Роза сказала Тимуру Ренатовичу:
– Вы сегодня какой-то особенно грустный.
– Да, Роза, всё хочу спросить у вас... Я когда хожу, сильно горблюсь?
– Нет, Тимур Ренатович, не особенно. В пределах нормы так сказать. Если сравнивать с подростками, то почти нет. Но до балерины вам конечно нужно подтянуться.
– Какая балерина, Роза... какая балерина. Вы знаете, что такое груз? Нет? Вы его не чувствуете. А он есть! В этой комнате сто килограмм воздуха! А вам легко!
– Подумаешь! В моем бассейне тонны воды, а знаете как легко под водой!
– Я как раз об этом... как раз об этом... Ладно, до завтра.
Тимур Ренатович вышел на улицу. Опять накрапывал дождь. Добежал до машины. На парковке уже было пусто, снова он уходил с работы последним. Да и свою машину он не сразу узнал. Неделю назад он поменял темно-зеленый крайслер на белый, и вот сейчас показалось, что его, как и листья дубов, обметало какой-то белесой дрянью. И по крыше пошла блестящая сыпь. Тимур Ренатович залез во влажную духоту салона, и подумал, что у машины еще и жар. Но нужно было как-то добраться до дома.
Свернув в Доброхотский переулок, Тимур Ренатович увидел, что справа по тротуару идет Роза. «Неужели она поджидала, пока я выйду?» – подумал он и притормозил. Роза была во всем блеске: лаковые черные туфли, черные чулки, антрацитовый угловатый плащ и ярко-розовый зонт. Тимур Ренатович сказал:
– Садитесь, я вас подвезу.
– Так вы же не знаете, куда я иду!
– Тогда просто покатаемся, бросайте зонт на заднее сидение.
– Ну, смотрите, – сказала Роза, как показалось, угрожающе.

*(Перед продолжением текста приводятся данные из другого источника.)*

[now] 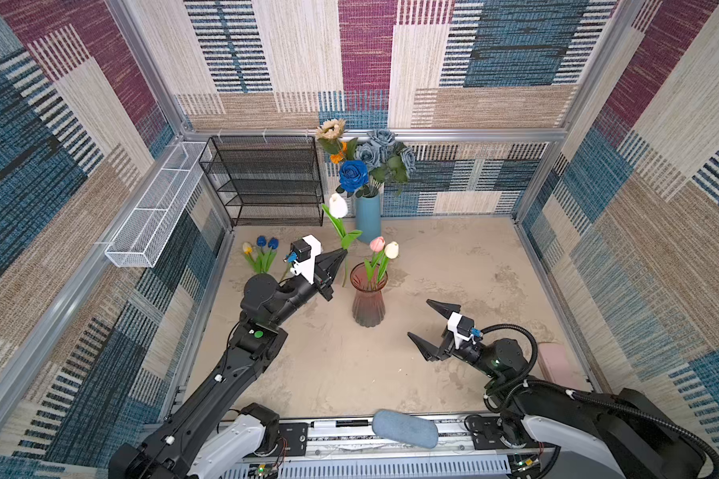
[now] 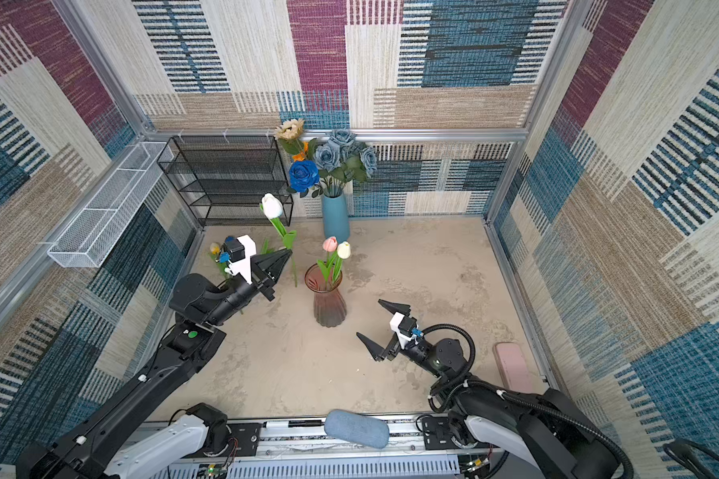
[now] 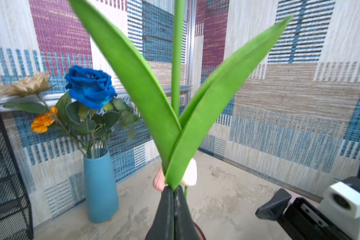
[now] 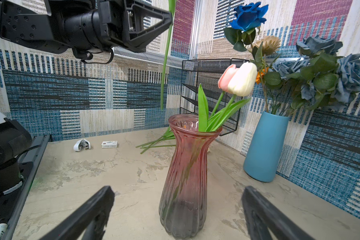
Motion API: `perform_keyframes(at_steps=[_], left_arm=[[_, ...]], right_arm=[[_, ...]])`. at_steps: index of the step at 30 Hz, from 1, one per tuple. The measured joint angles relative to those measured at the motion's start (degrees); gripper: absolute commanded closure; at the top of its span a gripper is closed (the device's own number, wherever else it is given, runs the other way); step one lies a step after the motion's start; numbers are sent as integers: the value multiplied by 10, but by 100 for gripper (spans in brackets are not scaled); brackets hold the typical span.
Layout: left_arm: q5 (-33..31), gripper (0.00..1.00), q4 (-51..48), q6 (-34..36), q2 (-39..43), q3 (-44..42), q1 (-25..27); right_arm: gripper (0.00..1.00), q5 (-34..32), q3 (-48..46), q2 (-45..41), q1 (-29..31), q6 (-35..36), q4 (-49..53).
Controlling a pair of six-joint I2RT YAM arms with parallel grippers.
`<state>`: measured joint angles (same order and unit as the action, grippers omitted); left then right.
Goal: Arrange the flowers into the vase
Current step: 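Carry the white tulip over the pink vase and lower its stem in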
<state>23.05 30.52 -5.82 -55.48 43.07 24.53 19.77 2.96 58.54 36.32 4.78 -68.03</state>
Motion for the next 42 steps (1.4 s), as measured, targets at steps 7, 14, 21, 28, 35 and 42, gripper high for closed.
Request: perform_keyframes(at_steps=[7,14,21,28,35,42], left_arm=[[13,100,94,-20,-73,19,16],[13,100,131,-21,-144,29,20],[11,100,138,-19,-184,24,21],[10,58,111,-15,-207,15,25],[-1,42,62,0,-207,17,28],[-21,41,0,30,-158,14,29]], right_arm=[[0,2,2,4,0,0,0],[0,2,2,-7,0,0,-1],[0,2,1,-9,0,0,0],[0,2,1,-3,0,0,0],[0,2,1,9,0,0,-2],[0,2,1,5,0,0,-2]])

Тимур Ренатович хотел улыбнуться, но понял, что ему нечем этого сделать. У него появилось странное чувство, будто Роза уселась не в его крайслер, а прямо в него самого. Поерзала в кресле, потрогала руль, осмотрела приборы. Потом, немного освоившись, привела в движение. Тяжелая машина тронулась с места и с трудом вписалась в поворот, выводящий на проспект. То, что недавно было Тимуром Ренатовичем, теперь называлось Peterbilt и, плавно набирая скорость, понеслось по мокрому асфальту. Тяжесть утратила аморфность и стала тоннами барахла, сваленного в кузов. Оставалось только доехать до карьера, чтобы гидравлика сделала свое дело.

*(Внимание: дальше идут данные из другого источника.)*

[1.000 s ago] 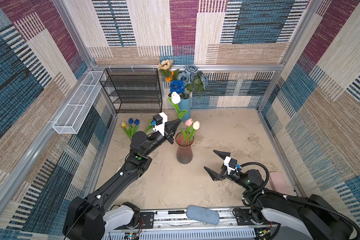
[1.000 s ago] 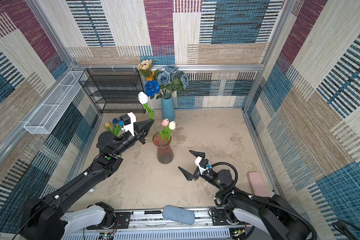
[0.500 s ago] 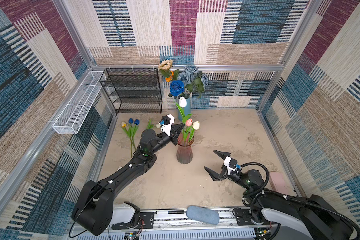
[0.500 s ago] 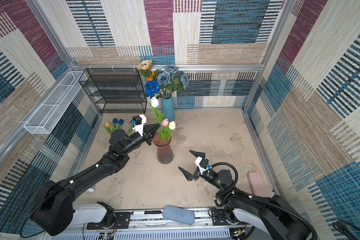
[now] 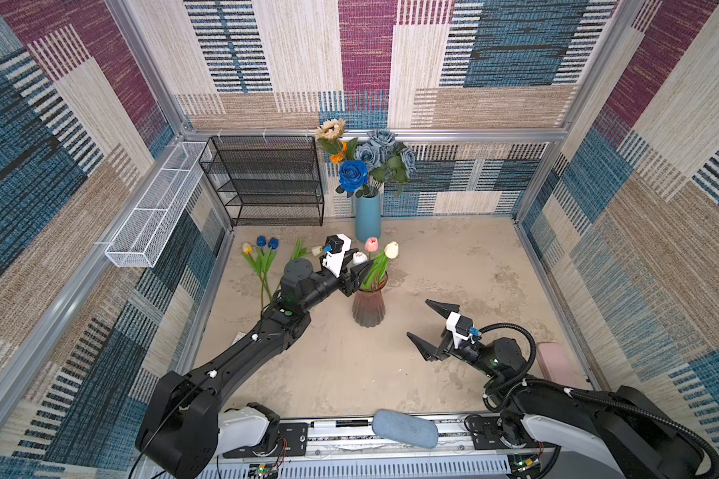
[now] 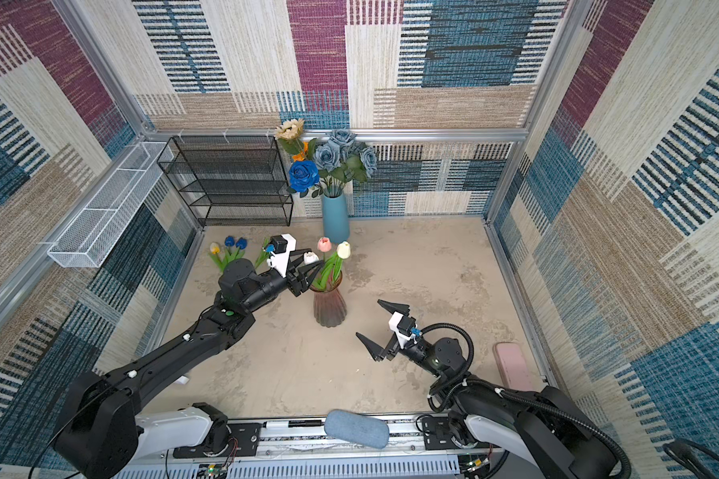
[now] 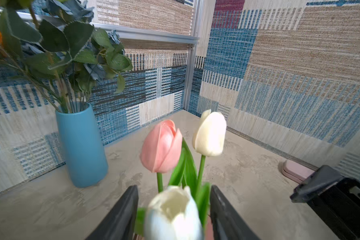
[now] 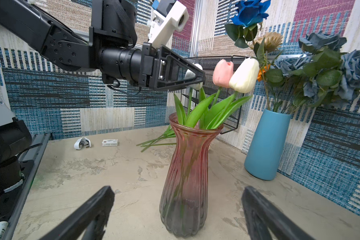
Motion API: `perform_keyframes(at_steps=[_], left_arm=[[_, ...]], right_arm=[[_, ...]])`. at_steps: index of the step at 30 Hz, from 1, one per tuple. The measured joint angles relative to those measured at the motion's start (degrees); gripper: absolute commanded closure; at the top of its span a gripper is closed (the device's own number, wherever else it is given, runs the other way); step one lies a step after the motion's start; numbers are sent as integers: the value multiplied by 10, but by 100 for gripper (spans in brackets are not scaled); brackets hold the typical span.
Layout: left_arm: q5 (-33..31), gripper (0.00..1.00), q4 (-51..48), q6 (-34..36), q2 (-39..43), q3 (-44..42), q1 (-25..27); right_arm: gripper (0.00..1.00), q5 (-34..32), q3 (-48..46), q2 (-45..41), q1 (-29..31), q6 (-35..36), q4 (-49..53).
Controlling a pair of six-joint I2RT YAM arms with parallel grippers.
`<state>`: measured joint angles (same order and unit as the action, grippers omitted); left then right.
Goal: Arrange the flowers into the vase
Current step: 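Carry the white tulip over the pink vase and lower its stem in, then open the left gripper and move it back to the loose tulips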
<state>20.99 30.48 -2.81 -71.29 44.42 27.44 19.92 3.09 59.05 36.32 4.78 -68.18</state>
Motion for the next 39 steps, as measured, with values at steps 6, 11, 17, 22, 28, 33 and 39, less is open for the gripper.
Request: perform_keyframes(at_steps=[6,11,17,22,28,33,39], left_arm=[[-50,40,-96,39,52,12,-4],[-81,39,-141,66,109,14,-33],[-90,35,-147,72,147,0,-76],[-152,35,-209,59,77,49,-135],[-212,45,-395,14,-101,188,-207],[-232,62,-546,12,-242,295,-220],[-257,57,-661,11,-358,385,-243]], right_arm=[[0,0,0,-6,0,0,0],[0,0,-1,-12,0,0,-1],[0,0,-1,-16,0,0,1],[0,0,-1,-18,0,0,0],[0,0,-1,-19,0,0,2],[0,0,0,-15,0,0,3],[0,0,4,-3,0,0,4]])
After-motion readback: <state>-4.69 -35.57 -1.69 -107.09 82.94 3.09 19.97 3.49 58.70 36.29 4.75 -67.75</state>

– Это ничего, ничего... – приговаривала Роза, разглядывая кабину и почти совсем не глядя на дорогу. – Не всем быть балеринами, кто-то должен быть и самосвалом. Но в этом есть свои преимущества. «Само-», понимаете? Всё получится само собой. По моей команде груз легко соскользнет и покатится под откос. Конечно, вы и сами не из легких. Но это приятная тяжесть. Один хромированный радиатор чего стоит. А эта перфорированная труба? А зеркальный кузов? Когда всё будет кончено, я поднимусь по лесенке и посижу в нем. И если что-то прилипло, вымету без остатка. Я хороший работник. Ну, вы знаете.

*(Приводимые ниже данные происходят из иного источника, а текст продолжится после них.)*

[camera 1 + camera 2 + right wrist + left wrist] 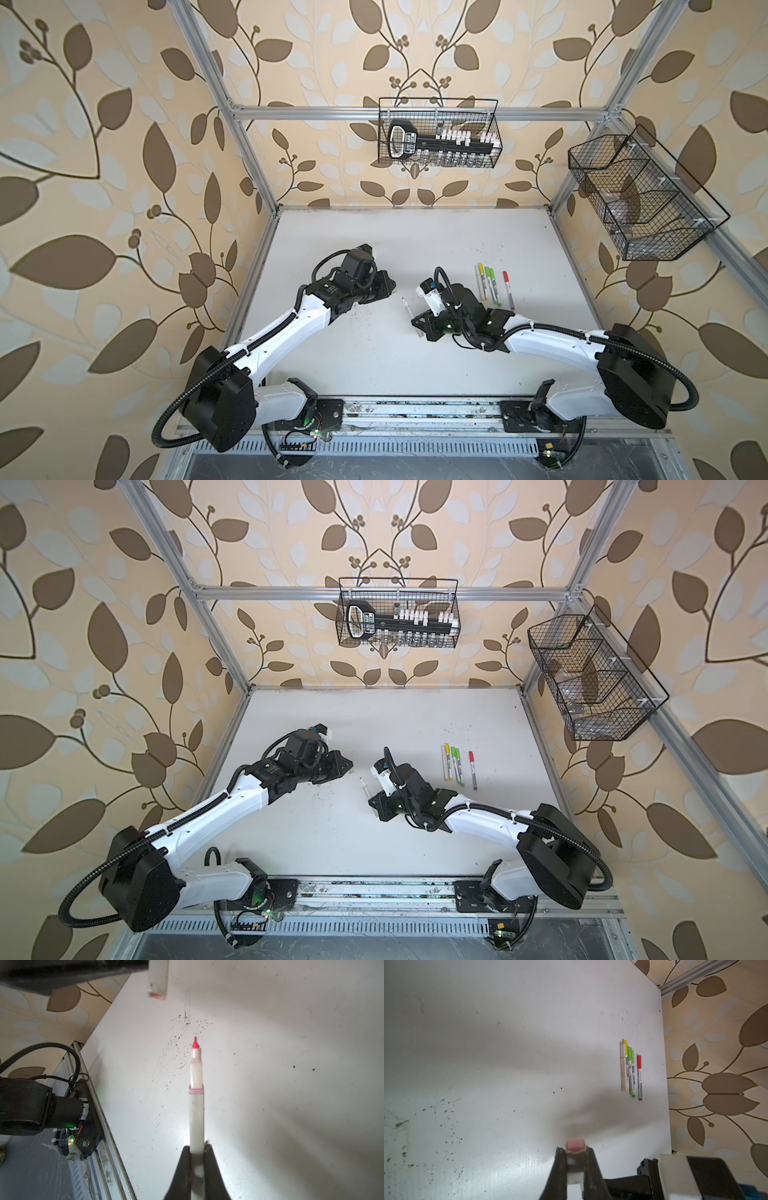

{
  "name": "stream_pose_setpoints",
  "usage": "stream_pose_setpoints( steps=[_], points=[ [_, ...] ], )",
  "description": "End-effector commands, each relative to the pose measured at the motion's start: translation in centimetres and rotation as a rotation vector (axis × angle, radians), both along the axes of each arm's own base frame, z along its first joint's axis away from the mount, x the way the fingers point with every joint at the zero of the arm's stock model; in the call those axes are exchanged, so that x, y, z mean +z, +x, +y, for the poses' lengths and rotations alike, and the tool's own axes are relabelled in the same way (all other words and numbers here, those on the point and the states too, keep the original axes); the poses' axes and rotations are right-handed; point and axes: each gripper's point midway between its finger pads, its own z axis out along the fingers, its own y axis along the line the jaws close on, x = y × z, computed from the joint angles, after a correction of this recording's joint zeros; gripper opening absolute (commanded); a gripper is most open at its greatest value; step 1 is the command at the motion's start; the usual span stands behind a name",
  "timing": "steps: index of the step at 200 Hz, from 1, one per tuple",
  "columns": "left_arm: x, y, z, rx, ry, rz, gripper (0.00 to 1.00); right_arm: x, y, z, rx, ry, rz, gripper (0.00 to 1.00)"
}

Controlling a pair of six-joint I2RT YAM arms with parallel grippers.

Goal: Insert the pens into the pen caps
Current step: 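Lift the white cap with the left gripper and bring it above the marker tip, then lower the white cap onto the pink marker tip and push it down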

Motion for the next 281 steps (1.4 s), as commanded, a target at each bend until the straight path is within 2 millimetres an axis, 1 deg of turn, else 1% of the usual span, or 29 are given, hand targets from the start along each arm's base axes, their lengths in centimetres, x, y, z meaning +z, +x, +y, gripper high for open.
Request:
stream_pose_setpoints(
  steps=[1, 48, 84, 133, 148, 242, 281],
  points=[
    [1.5, 0.2, -0.1, 0.005, -0.034, -0.027, 0.05, 1.6, 0.5, 1.2, 0.004, 0.044, -0.037, 0.02],
    [1.6, 0.2, -1.0, -0.028, -0.079, -0.035, 0.05, 2.1, 0.1, 2.2, 0.039, 0.098, -0.024, 0.02],
    [1.4, 0.2, -1.1, -0.033, -0.079, -0.030, 0.05, 2.4, 0.1, 2.5, 0.044, 0.111, -0.026, 0.02],
    [1.1, 0.3, -0.6, -0.008, -0.060, -0.034, 0.05, 2.4, 0.1, 2.4, 0.039, 0.110, -0.031, 0.02],
    [0.9, 0.3, -0.1, 0.008, -0.040, -0.026, 0.04, 2.4, 0.3, 2.2, 0.033, 0.111, -0.035, 0.02],
    [0.9, 0.4, 0.2, 0.019, -0.037, -0.031, 0.04, 2.7, 0.2, 2.2, 0.035, 0.118, -0.041, 0.02],
    [0.9, 0.3, -0.1, 0.005, -0.049, -0.032, 0.04, 2.9, 0.3, 2.1, 0.033, 0.124, -0.046, 0.03]
  ],
)
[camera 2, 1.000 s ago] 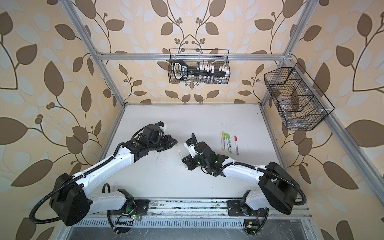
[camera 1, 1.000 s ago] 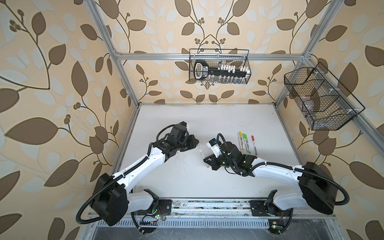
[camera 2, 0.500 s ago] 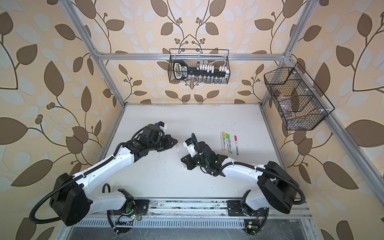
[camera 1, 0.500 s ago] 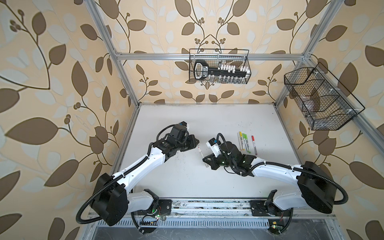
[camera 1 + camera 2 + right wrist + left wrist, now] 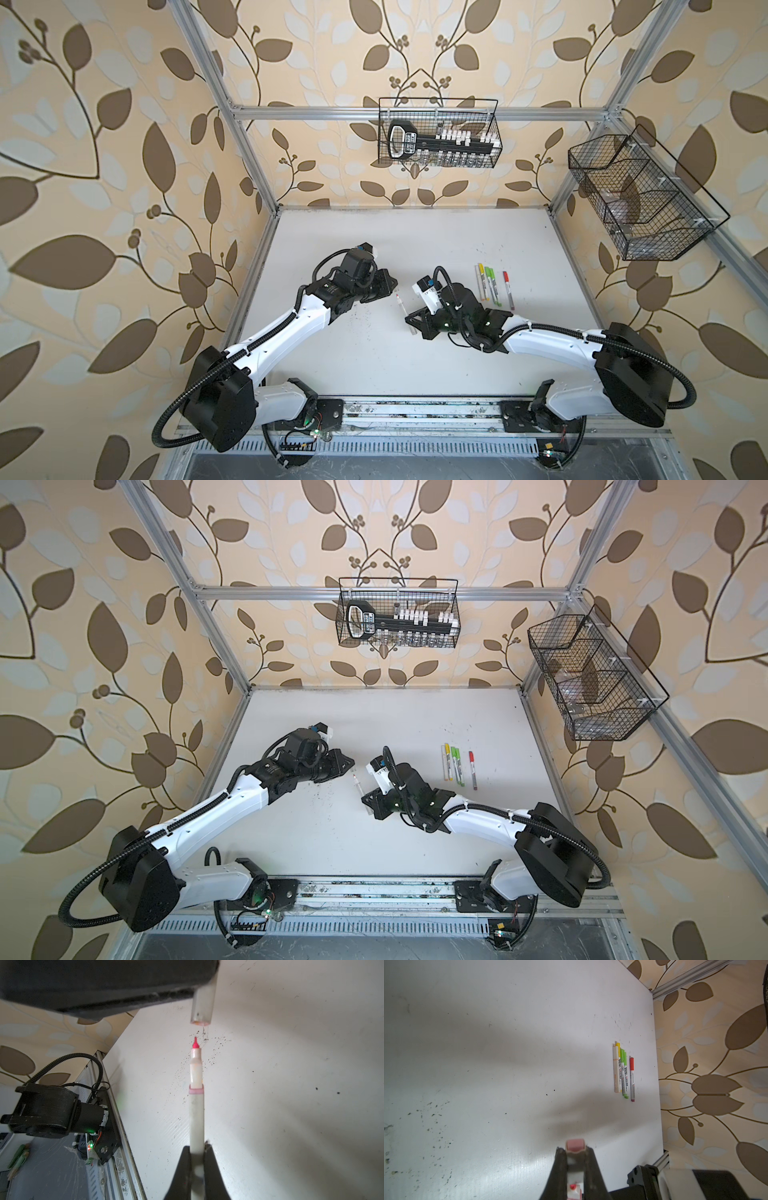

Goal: Insert the pens into the pen caps
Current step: 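Lower the white cap onto the pink marker tip and push it down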

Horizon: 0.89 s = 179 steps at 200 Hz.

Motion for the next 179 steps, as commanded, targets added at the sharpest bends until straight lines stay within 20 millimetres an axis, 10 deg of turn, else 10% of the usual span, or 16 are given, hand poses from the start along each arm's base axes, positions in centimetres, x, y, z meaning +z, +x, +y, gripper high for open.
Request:
stream_pose_setpoints(
  steps=[1, 179],
  points=[
    [0.4, 0.1, 0.3, 0.006, -0.013, -0.023, 0.04, 1.4, 0.2, 0.5, 0.007, 0.037, -0.025, 0.02],
    [1.6, 0.4, 0.5, 0.016, -0.102, -0.035, 0.04, 1.0, 0.3, 0.4, 0.003, 0.031, -0.017, 0.03]
  ],
)
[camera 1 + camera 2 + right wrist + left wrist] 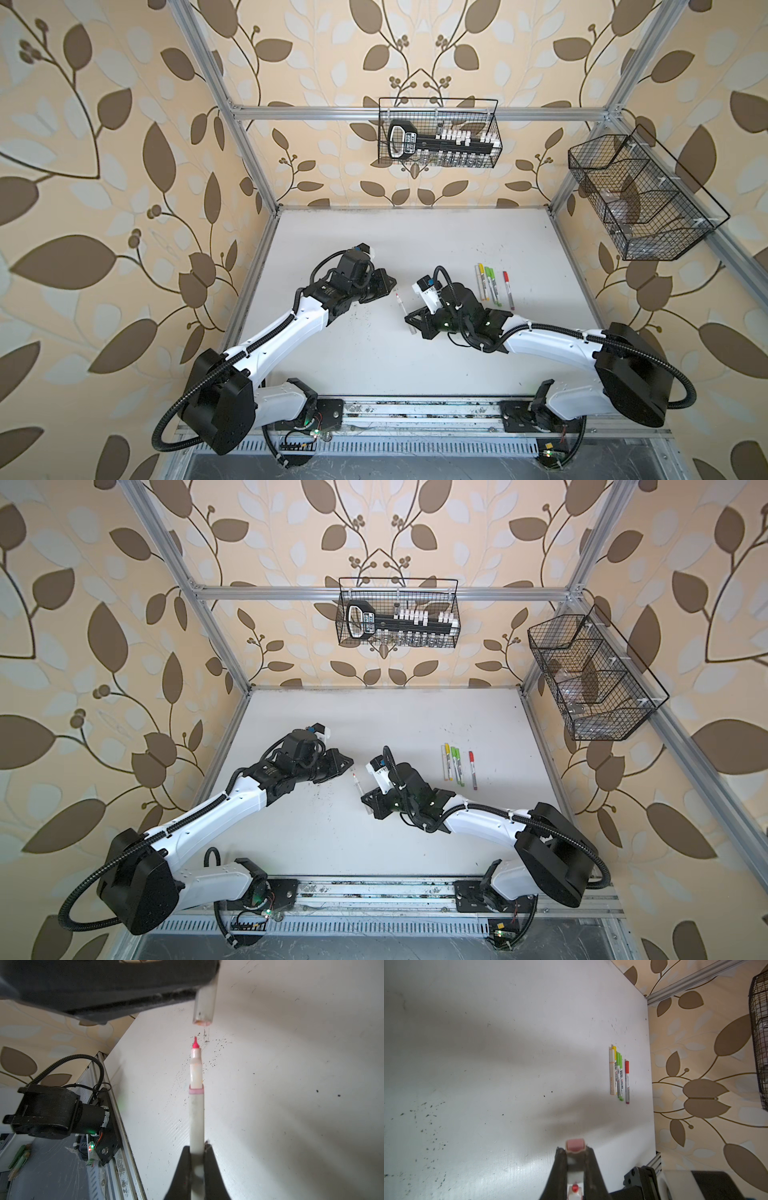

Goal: Insert the pens into the pen caps
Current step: 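Lower the white cap onto the pink marker tip and push it down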

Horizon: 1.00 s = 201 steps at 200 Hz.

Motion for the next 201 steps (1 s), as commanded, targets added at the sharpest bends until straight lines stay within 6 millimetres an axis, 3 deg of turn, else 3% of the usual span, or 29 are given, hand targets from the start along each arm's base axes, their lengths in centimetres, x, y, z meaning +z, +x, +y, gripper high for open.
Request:
stream_pose_setpoints(
  steps=[1, 201],
  points=[
    [1.5, 0.1, -0.1, -0.008, -0.050, -0.037, 0.04, 0.9, 0.3, 0.3, 0.003, 0.025, -0.013, 0.03],
    [-0.3, -0.9, -0.9, -0.071, -0.069, 0.009, 0.04, 2.0, 1.0, 0.4, -0.002, 0.047, -0.031, 0.03]
  ],
)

А Peterbilt уже почувствовал облегчение. Захотелось оформить свои переживания в какую-то простую, но емкую форму. Он чувствовал совершенство своей конструкции, избыточность но значительность дизайна, которым одарили его неведомые разработчики. И хотелось, чтобы душа, отлитая в детали машин, родила что-то... Роза ободряюще посигналила зазевавшейся на перекрестке легковушке.
378
Нас сдует ветер, дождь омоет,
просушит зной.
Moet Chandon встряхнет, откроет.
Другой весной
зазеленеет изумрудной
росой трава.
Грозила быть разлука трудной,
она права.
Но так устроено, не нами
заведено –
с телами, душами и именами
покончено.
Peterbilt еще не понял, что значат эти цифры в заголовке, но надеялся, что это что-то важное, типа координат, куда ему теперь надлежит следовать. Роза не спорила, она просто наслаждалась быстрой ездой.